» **What the exercise asks**
Return all the data below as it stands, minus the pictures.

» **Stored data**
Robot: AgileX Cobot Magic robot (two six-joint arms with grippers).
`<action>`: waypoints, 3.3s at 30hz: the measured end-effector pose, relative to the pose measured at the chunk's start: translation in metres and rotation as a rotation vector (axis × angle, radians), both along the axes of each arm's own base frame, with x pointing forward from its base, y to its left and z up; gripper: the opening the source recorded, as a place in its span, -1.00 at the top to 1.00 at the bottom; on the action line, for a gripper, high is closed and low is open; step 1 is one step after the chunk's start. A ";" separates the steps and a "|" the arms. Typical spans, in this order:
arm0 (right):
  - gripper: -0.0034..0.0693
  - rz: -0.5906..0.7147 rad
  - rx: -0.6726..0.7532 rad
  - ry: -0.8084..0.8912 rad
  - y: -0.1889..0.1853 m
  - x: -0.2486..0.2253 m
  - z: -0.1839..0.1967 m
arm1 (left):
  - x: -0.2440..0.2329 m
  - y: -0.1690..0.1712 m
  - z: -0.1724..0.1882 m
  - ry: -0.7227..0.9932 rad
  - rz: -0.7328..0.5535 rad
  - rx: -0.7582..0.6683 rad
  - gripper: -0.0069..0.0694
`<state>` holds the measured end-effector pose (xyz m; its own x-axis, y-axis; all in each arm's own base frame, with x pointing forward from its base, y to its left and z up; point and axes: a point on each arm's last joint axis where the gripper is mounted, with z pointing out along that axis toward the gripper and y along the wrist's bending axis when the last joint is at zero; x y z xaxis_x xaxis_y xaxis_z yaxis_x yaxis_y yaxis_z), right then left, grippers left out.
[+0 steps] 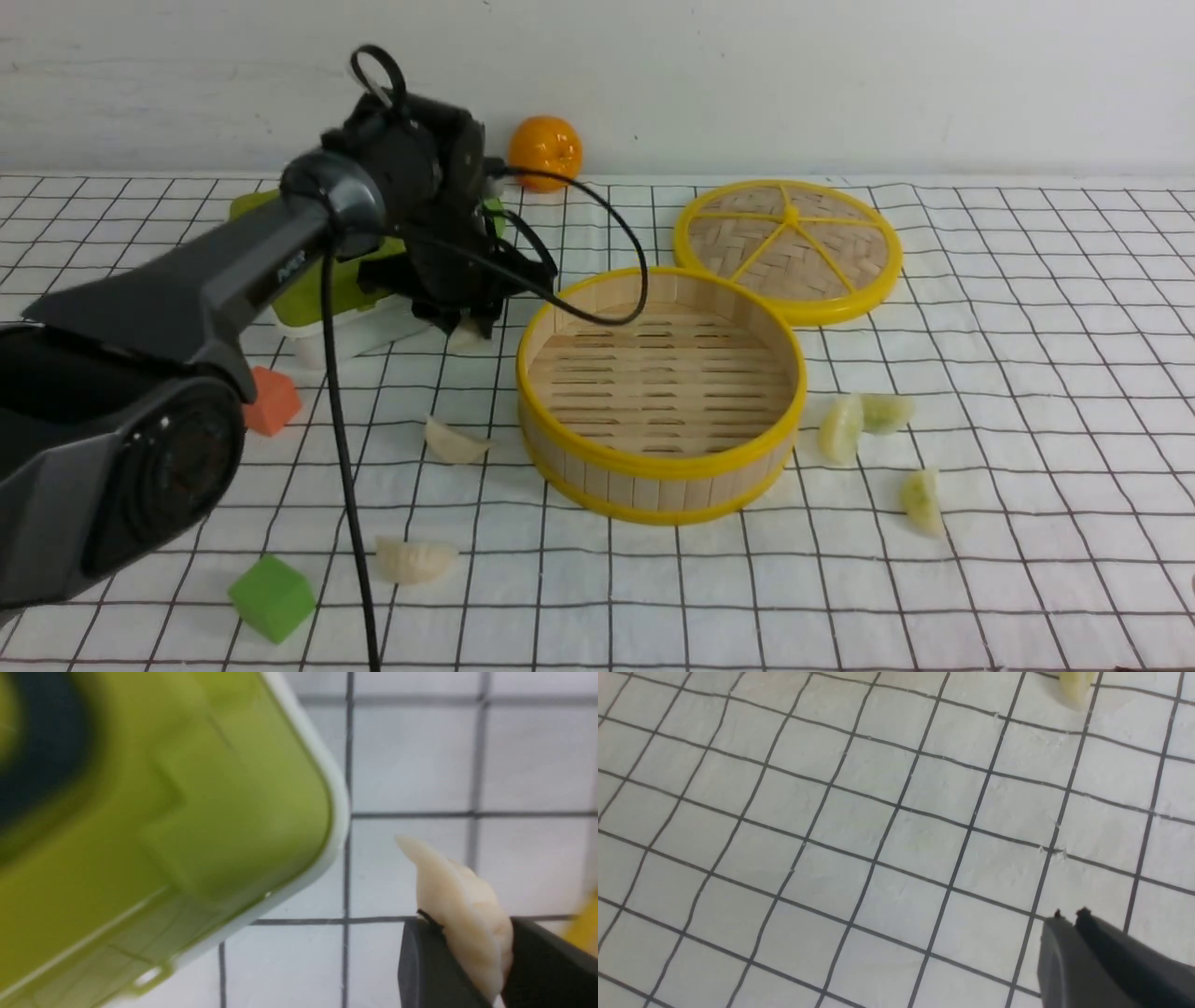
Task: Put the dumplings into the steamer on the table with the white tablecloth.
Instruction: 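Place the dumpling into the bamboo steamer basket with the left gripper, then reach for and grasp a dumpling on the table with the left gripper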
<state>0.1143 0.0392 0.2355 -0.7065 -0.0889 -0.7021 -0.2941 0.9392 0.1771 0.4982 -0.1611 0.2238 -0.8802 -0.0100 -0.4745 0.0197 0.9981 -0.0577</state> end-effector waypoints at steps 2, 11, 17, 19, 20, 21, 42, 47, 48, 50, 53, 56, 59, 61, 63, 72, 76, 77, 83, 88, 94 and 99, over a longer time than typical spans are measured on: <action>0.82 -0.002 0.000 -0.005 0.000 0.000 0.000 | -0.006 0.000 0.027 -0.044 -0.001 -0.032 0.32; 0.81 -0.006 0.000 -0.015 0.000 0.001 0.001 | -0.041 -0.056 0.062 -0.034 -0.134 -0.194 0.32; 0.81 -0.005 0.000 -0.013 0.000 0.001 0.001 | -0.034 -0.078 0.001 0.088 -0.071 -0.192 0.32; 0.81 -0.005 0.000 -0.012 0.000 0.001 0.001 | -0.030 -0.076 -0.015 0.115 -0.043 -0.179 0.32; 0.80 -0.005 0.000 -0.012 0.000 0.001 0.001 | -0.029 -0.075 -0.018 0.118 -0.040 -0.174 0.32; 0.80 -0.005 0.000 -0.012 0.000 0.001 0.001 | -0.028 -0.075 -0.020 0.120 -0.042 -0.169 0.32; 0.77 -0.006 0.007 -0.011 0.000 0.001 0.001 | -0.056 -0.003 0.103 -0.004 -0.010 -0.076 -0.29; 0.77 -0.008 0.007 -0.014 0.000 0.001 0.001 | -0.055 0.042 0.065 0.179 0.091 -0.158 -0.29; 0.76 -0.008 0.007 -0.013 0.000 0.001 0.001 | -0.058 0.046 0.050 0.239 0.107 -0.168 -0.29; 0.76 -0.011 0.007 -0.019 0.000 0.002 0.001 | -0.067 0.044 0.018 0.347 0.135 -0.197 -0.29; 0.76 -0.013 0.007 -0.024 0.000 0.002 0.001 | -0.072 0.037 0.005 0.364 0.159 -0.213 -0.29; 0.75 -0.014 0.007 -0.025 0.000 0.002 0.001 | -0.077 0.025 -0.012 0.330 0.197 -0.193 -0.29; 0.74 -0.014 0.007 -0.025 0.000 0.002 0.001 | -0.079 0.020 -0.019 0.306 0.215 -0.177 -0.29; 0.74 -0.014 0.007 -0.025 0.000 0.002 0.001 | -0.077 0.018 -0.021 0.285 0.226 -0.183 -0.29; 0.73 -0.014 0.007 -0.025 0.000 0.002 0.001 | -0.076 0.016 -0.022 0.272 0.249 -0.195 -0.29; 0.71 -0.008 0.007 -0.012 0.000 0.001 0.001 | -0.067 0.018 -0.041 0.244 0.328 -0.179 -0.25; 0.71 -0.008 0.007 -0.011 0.000 0.001 0.001 | -0.066 0.018 -0.040 0.219 0.265 -0.162 -0.11; 0.70 -0.008 0.007 -0.011 0.000 0.001 0.001 | -0.065 0.018 -0.040 0.209 0.229 -0.147 -0.01; 0.69 -0.008 0.007 -0.011 0.000 0.001 0.001 | -0.063 0.020 -0.040 0.170 0.126 -0.079 0.52; 0.68 -0.008 0.007 -0.011 0.000 0.001 0.001 | -0.060 0.023 -0.036 0.125 0.089 -0.022 0.66; 0.67 -0.008 0.007 -0.011 0.000 0.001 0.001 | -0.061 0.025 -0.019 0.074 0.077 -0.015 0.23; 0.67 -0.009 0.011 -0.011 0.000 0.001 0.001 | -0.069 0.027 -0.009 0.116 0.108 -0.022 -0.18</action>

» **Exercise solution**
Robot: AgileX Cobot Magic robot (two six-joint arms with grippers).
`<action>`: waypoints, 3.3s at 30hz: the measured end-effector pose, relative to the pose measured at the chunk's start: translation in metres and rotation as a rotation vector (axis × angle, radians), both along the axes of each arm's own base frame, with x pointing forward from its base, y to its left and z up; gripper: the opening the source recorded, as a place in its span, -1.00 at the top to 1.00 at the bottom; on the action line, for a gripper, high is closed and low is open; step 1 is one step after the chunk's start. A ";" separates the steps and a "|" the arms. Typical spans, in this order:
arm0 (right):
  - gripper: -0.0034..0.0693
  - rz: -0.5906..0.7147 rad
  - rx: -0.6726..0.7532 rad
  - ry: -0.8084..0.8912 rad
  - y: -0.1889..0.1853 m
  - x: -0.2486..0.2253 m
  - z: -0.1839..0.1967 m
arm1 (left):
  - x: -0.2440..0.2329 m
  - y: -0.1690..0.1712 m
  - z: -0.1724..0.1882 m
  - ry: -0.7227..0.9932 rad
  - rz: -0.7328..0.5535 rad
  - rx: -0.7582..0.6683 rad
  - gripper: -0.0069..0.0694
`<state>` holds the measured end-effector pose (xyz m; its own x-axis, y-axis; all in each arm's own base frame, with x pointing forward from its base, y to its left and z up; point and axes: a point on each arm's last joint axis where the gripper is mounted, with z pointing out along that axis toward the gripper and y along the wrist's bending axis when the last joint is at zero; x y z xaxis_x xaxis_y xaxis_z yaxis_x yaxis_y yaxis_z), right then left, grippers left out.
[+0 steps] 
Task: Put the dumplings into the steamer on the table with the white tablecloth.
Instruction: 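Place the dumpling into the bamboo steamer basket with the left gripper, then reach for and grasp a dumpling on the table with the left gripper
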<state>0.1143 0.0392 0.2355 -0.7065 -0.0889 -0.7021 -0.2941 0.9392 0.1771 0.4982 -0.1611 0.2238 -0.8802 -0.0100 -0.4745 0.0197 0.9981 -0.0577</state> end-effector waypoints at steps 2, 11, 17, 19, 20, 21, 42, 47, 48, 50, 53, 56, 59, 61, 63, 72, 76, 77, 83, 88, 94 and 99, over a longer time than typical spans are measured on: <action>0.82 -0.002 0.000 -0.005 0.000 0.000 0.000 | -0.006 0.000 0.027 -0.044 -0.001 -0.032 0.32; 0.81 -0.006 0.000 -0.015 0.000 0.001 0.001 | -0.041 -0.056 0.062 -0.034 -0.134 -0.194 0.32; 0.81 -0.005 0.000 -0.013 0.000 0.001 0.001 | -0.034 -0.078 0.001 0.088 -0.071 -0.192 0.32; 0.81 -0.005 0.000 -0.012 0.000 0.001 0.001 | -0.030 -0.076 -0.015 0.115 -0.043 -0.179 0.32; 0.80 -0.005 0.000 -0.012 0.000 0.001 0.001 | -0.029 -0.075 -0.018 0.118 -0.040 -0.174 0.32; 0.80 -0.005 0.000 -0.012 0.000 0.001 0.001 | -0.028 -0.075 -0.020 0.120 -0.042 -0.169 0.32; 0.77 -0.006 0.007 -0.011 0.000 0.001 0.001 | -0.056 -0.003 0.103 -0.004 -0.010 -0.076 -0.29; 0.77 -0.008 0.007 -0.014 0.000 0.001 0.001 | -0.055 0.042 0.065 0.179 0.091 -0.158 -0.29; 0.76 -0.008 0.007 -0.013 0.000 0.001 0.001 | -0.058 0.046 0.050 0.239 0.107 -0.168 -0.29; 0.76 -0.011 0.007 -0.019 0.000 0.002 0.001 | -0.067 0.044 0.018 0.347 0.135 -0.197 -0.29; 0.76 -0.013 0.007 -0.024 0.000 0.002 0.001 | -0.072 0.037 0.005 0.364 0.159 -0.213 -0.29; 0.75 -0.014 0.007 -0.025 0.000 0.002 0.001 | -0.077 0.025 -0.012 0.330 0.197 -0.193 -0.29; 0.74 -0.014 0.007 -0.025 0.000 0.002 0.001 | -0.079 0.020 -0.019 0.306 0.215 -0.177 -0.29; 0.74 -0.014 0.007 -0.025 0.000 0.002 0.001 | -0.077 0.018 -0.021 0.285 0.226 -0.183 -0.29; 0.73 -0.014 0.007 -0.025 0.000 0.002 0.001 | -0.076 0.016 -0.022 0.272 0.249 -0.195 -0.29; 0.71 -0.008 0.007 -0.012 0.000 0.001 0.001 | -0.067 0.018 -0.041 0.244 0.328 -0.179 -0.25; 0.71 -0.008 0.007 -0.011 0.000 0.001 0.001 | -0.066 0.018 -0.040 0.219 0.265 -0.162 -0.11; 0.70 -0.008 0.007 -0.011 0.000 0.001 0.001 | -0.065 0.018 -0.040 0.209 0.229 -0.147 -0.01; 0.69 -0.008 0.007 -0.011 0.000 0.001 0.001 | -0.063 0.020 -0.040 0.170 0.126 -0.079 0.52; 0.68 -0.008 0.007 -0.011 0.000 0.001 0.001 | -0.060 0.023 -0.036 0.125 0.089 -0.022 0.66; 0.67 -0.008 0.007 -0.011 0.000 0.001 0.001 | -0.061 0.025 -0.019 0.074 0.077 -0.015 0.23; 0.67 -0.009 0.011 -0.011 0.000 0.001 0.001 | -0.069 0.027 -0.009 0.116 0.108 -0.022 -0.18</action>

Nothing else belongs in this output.